Monika Marzec (druga trenerka MKS Selgros Lublin)
Nasze dziewczyny grały krótko, być może nawet za krótko. Asia Drabik na tyle, na ile przebywała na boisku, to zaprezentowała się dobrze, tak samo Agnieszka i Marta. Gdyby dziewczyny dostały więcej szans, to byłoby mi łatwiej ocenić ich występ. Wiadomo, że patrzymy przez pryzmat naszego klubu i dziewczyny grały bardzo dobre mecze w Lidze Mistrzyń i myślę, że to zaprocentuje, jeśli nie na tych mistrzostwach, to na następnych.
Aleksandra Baranowska (bramkarka MKS Selgros Lublin)

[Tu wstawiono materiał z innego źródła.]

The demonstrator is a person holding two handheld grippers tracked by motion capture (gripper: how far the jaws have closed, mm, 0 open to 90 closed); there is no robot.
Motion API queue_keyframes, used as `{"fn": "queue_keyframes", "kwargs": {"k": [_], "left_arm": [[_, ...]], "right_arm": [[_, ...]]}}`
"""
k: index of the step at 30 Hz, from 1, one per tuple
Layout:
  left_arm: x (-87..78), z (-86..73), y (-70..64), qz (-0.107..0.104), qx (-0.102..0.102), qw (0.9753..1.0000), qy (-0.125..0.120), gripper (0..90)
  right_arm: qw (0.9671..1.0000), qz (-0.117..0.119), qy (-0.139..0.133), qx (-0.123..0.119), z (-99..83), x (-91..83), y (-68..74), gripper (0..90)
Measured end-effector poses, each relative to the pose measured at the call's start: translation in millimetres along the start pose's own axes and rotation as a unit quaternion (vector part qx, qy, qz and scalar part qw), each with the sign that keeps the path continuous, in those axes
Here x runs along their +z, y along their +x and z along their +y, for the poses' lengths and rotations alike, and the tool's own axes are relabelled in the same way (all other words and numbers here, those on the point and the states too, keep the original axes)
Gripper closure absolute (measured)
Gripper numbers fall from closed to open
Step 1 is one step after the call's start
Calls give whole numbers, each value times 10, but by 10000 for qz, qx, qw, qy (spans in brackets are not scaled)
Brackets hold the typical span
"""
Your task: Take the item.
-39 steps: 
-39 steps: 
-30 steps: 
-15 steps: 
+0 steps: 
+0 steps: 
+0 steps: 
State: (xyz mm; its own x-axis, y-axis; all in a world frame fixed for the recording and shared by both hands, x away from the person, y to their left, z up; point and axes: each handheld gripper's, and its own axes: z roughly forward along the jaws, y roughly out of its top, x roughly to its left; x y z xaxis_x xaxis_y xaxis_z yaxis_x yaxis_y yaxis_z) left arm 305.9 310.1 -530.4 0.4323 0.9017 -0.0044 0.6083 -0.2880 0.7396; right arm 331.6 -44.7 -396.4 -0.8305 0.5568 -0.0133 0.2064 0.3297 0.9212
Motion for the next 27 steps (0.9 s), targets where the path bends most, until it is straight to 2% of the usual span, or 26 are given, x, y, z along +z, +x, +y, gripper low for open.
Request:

Dziewczyny grały bardzo krótko. Jako zawodniczka uważam, że w pięć minut nie można za wiele pokazać. Mam nadzieję, że trener będzie dawał im więcej minut, chociaż po to, żeby miały szanse się rozkręcić. Powinny otrzymywać więcej szans, ale trener najwidoczniej nie darzy ich wielkim zaufaniem i stawia na zawodniczki, które pokazały formę na ostatnich mistrzostwach. Mam nadzieję, że szkoleniowiec zacznie patrzeć na obecną formę, a nie na tę z ostatnich mistrzostw.
Katarzyna Kozimur (rozgrywająca MKS Selgros Lublin)
Agnieszka Kocela zaliczyła dobre wejście, rzuciła zaraz bramkę, Marta Gega też, a Drabik zaliczyła swoją pierwszą bramkę na mistrzostwach Europy. To na pewno cieszy.
Weronika Gawlik (bramkarka MKS Selgros Lublin)
Wszystkie trzy dziewczyny zagrały dość krótko, ale każda z nich wpisała się na listę strzelczyń, także to jest mały pozytyw tego meczu. Jednak życzylibyśmy sobie, żeby te występy naszych dziewczyn były dłuższe i przede wszystkim zakończone radością.